Supplied data

== Segment start ==

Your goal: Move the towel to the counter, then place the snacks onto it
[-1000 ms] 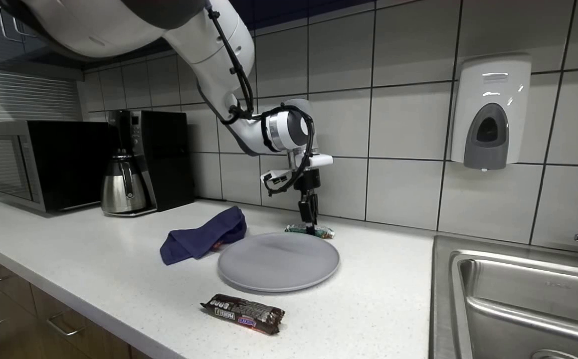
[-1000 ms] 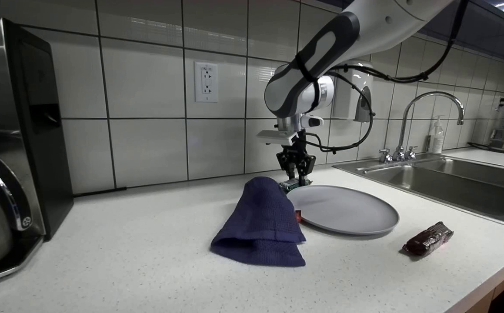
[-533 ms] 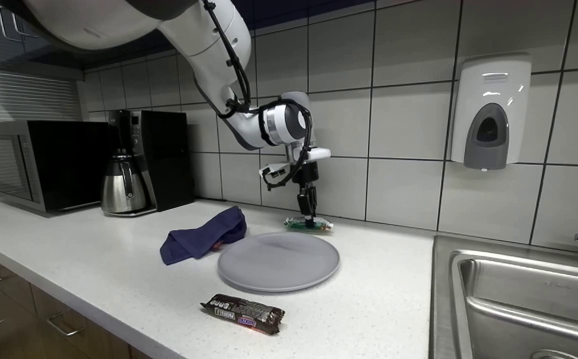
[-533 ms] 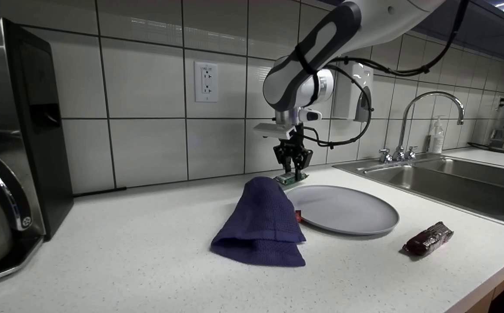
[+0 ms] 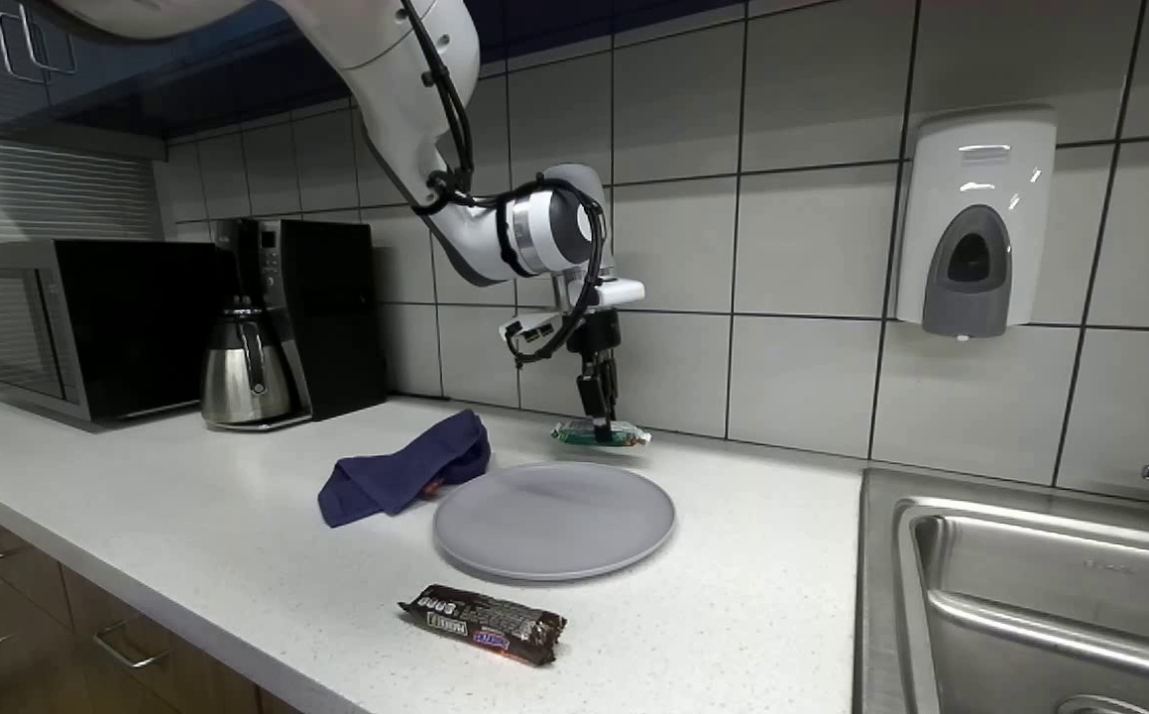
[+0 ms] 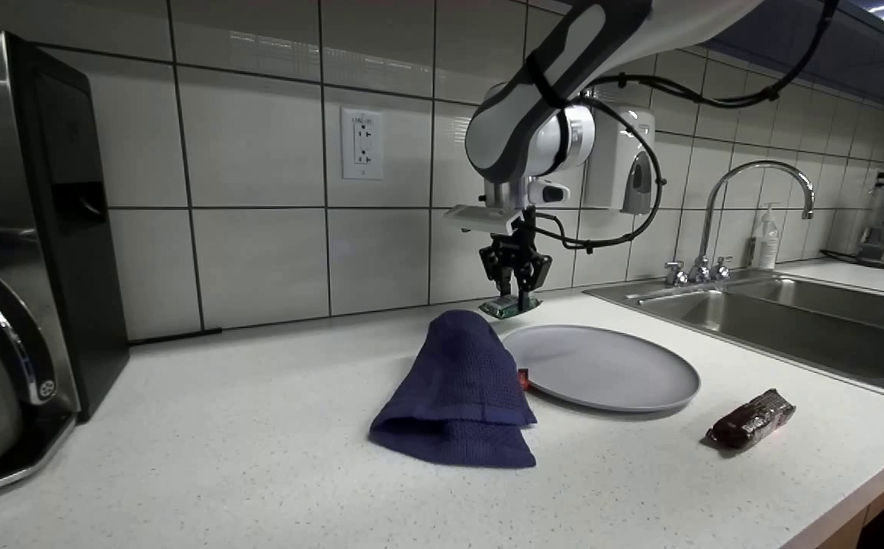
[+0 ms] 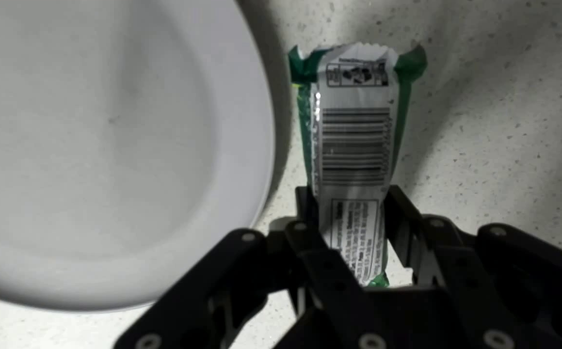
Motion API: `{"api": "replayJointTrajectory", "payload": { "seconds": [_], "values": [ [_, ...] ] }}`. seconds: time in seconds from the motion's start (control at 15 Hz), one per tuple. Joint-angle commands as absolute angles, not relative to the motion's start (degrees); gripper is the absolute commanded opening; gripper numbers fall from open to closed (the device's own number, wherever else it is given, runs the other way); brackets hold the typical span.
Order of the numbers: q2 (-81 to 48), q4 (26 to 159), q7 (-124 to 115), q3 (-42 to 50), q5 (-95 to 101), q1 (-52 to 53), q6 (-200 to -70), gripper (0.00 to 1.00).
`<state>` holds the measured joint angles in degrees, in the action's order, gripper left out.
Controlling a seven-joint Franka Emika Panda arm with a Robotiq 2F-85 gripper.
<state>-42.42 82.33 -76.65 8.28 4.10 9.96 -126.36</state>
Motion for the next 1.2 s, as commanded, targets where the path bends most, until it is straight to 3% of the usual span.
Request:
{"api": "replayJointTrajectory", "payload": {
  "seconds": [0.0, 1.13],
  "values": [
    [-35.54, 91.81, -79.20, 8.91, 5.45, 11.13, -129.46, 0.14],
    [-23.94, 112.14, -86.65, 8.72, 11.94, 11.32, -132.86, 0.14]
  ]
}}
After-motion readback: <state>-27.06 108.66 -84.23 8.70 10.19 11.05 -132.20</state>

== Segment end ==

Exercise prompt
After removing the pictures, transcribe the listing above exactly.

Worked solution
Your goal: Move the towel to the counter, then place the snacks onto it
[-1000 ms] 
[-1000 ms] 
[-533 ms] 
[-533 ms] 
[+0 ms] 
[+0 ms] 
[+0 ms] 
Motion API: `{"api": "replayJointTrajectory", "payload": { "seconds": [_], "values": [ [_, ...] ] }}`. seconds: time in seconds from the motion's start (control at 15 Hz), one per tuple. Joint-angle commands as absolute angles, not relative to the motion's start (degrees); gripper is the absolute commanded opening; gripper numbers fall from open to closed (the device's own number, wherever else it is given, runs the other way); brackets hold the typical span.
Order of the numbers: q2 (-81 to 48), q4 (26 to 159), q7 (-124 to 115), q3 (-42 to 50), q5 (-95 to 101), q1 (-52 to 53), q6 (-200 to -70), gripper (0.00 to 1.00).
`<state>` holds the measured joint angles in degrees, in the action's order, gripper left out.
Controlling a seven-joint Franka Emika Panda arm with a Robotiq 2F-85 gripper.
<state>-42.42 82.33 -76.65 8.28 4.10 9.96 -126.36</state>
Motion for the next 1.2 s, as commanded, targets where the path bends most, until it is straight to 3% of the usual span.
Request:
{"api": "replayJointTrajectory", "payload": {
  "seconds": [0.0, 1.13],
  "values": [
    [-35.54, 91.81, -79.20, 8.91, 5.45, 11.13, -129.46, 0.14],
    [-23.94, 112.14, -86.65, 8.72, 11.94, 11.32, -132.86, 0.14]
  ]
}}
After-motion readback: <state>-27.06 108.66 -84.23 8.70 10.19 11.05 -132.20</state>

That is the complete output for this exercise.